Wzburzenie w studiu Radia ZET. Krytyka wobec Jerzego Owsiaka narasta!
2025-01-12
Autor: Andrzej
W ostatnich dniach w studio Radia ZET miały miejsce emocjonujące dyskusje na temat krytyki, którą środowisko Jerzego Owsiaka, twórcy i szefa Wielkiej Orkiestry Świątecznej Pomocy, otrzymało w związku z ostatnimi wydarzeniami medialnymi. Magdalena Sroka z PSL zauważyła, że hejt na Owsiaka jest skutkiem działań nieprzychylnych mu mediów, związanych z rządzącą partą PiS. W jej ocenie, nagłaśnianie nienawiści w telewizji takich jak TV Republika prowadzi do niebezpiecznych sytuacji, gdzie niektórzy obywatele czują się uprawnieni do gróźb przeciwko osobom publicznym.
Anna Maria Żukowska z Lewicy zwróciła uwagę, że sytuacja, w której dzwoni starszy mężczyzna z groźbami, to bezprecedensowe zjawisko. – Namawianie do przemocy jest absolutnie nieakceptowalne – stwierdziła.
Tobiasz Bocheński z PiS próbował oponować, pytając, czy konkretni dziennikarze nawoływali do przemocy, jednak Sroka odpowiedziała, że chodzi jedynie o atmosferę przyzwolenia, która została stworzona przez pewne środowiska polityczne.
Co ciekawe, w obliczu tej sytuacji, Jerzy Owsiak sam odniósł się do gróźb, które otrzymał. W rozmowie stwierdził, że chciałby spotkać się z osobą, która go zastrasza, aby wyjaśnić sytuację i zrozumieć motywy tej osoby. Nie jest to pierwszy raz, kiedy Owsiak staje w obronie swoich wartości i reakcji na nieprzychylnie komentarze.
Tymczasem w mediach pojawiły się także oskarżenia wobec Owsiaka, związane z rzekomym nieprzekazywaniem pełnych danych finansowych z działalności WOŚP. Bocheński dodał, że to, co wywołuje kontrowersje to nie sama WOŚP, ale wybory polityczne, które Owsiak podjął. Przemawiając na żywo, stwierdził, że Owsiak „popełnił kardynalny błąd, stając po jednej stronie sceny politycznej” i tym samym osłabiając swoją neutralność.

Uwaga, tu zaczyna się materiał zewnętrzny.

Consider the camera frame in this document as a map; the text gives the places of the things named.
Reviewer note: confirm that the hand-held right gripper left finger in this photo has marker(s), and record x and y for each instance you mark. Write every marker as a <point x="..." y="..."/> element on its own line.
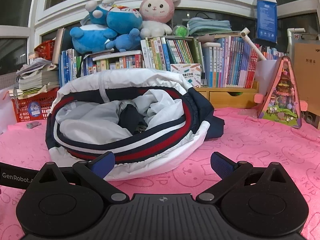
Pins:
<point x="105" y="161"/>

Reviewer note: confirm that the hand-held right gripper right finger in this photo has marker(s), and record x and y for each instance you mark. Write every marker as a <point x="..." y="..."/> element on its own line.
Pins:
<point x="220" y="165"/>

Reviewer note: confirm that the white navy jacket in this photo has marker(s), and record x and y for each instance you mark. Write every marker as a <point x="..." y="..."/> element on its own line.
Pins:
<point x="162" y="160"/>

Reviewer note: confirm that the pink printed blanket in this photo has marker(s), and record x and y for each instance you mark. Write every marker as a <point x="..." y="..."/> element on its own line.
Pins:
<point x="250" y="140"/>

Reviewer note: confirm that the white paper bag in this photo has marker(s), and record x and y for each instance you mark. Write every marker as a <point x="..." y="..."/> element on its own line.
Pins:
<point x="6" y="110"/>

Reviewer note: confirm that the wooden drawer organizer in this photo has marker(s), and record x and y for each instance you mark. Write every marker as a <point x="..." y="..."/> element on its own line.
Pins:
<point x="225" y="97"/>

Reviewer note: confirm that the large red plastic basket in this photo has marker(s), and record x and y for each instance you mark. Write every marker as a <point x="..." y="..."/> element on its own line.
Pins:
<point x="35" y="107"/>

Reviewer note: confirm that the pink triangular toy house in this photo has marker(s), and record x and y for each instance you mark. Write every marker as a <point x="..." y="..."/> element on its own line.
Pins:
<point x="282" y="97"/>

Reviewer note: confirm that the white printed box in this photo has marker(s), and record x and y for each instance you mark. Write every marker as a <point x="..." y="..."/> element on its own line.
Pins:
<point x="186" y="76"/>

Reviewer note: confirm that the stack of papers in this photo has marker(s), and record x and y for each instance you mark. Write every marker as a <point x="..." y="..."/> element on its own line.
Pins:
<point x="37" y="78"/>

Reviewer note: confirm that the small blue plush toy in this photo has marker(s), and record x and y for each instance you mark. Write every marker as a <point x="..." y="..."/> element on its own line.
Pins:
<point x="125" y="41"/>

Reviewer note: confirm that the white tube lamp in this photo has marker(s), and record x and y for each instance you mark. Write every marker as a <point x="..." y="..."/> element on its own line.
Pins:
<point x="255" y="47"/>

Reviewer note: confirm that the brown cardboard box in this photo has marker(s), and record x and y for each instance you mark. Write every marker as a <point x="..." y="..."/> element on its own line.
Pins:
<point x="308" y="80"/>

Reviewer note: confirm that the large blue whale plush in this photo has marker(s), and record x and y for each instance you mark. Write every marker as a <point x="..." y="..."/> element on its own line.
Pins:
<point x="90" y="38"/>

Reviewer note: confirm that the tan board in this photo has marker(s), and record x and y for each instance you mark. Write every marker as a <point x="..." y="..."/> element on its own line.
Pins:
<point x="58" y="45"/>

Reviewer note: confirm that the small red plastic basket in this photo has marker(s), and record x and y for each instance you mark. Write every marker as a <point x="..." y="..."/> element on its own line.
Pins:
<point x="46" y="50"/>

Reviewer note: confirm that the green ball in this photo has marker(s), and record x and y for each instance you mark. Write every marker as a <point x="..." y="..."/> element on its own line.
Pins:
<point x="181" y="31"/>

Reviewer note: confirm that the teal folded cloth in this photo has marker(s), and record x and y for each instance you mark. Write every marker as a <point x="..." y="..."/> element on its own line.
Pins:
<point x="210" y="26"/>

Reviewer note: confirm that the round blue plush toy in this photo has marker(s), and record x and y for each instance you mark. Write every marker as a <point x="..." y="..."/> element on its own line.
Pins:
<point x="125" y="20"/>

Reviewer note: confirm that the white pipe rack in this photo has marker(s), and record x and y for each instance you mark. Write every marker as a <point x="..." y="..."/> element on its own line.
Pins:
<point x="291" y="40"/>

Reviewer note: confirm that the pink rabbit plush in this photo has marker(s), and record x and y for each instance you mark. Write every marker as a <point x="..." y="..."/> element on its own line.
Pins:
<point x="156" y="10"/>

Choć media próbują rozdmuchać tę sprawę, wielu obserwatorów zauważa, iż ataki na Owsiaka są często wplecione w szerszy kontekst walki politycznej, a nie tylko w jego działalność charytatywną. Obserwacje te potwierdzają słowa polityków, którzy wskazują na medialne manipulacje i dezinformację.
Jednocześnie sytuacja ta przypomina, jak ważne jest przestrzeganie zasady szacunku w debacie publicznej, zwłaszcza wobec osób, które całe życie poświęciły na pomoc innym. W obliczu rosnącej fali nienawiści i skrajnych emocji, debaty na temat, czy świat mediów w Polsce dąży do pokazania rzetelnej informacji czy też do wykorzystywania dramatycznych sytuacji dla politycznych interesów, nabierają nowego znaczenia.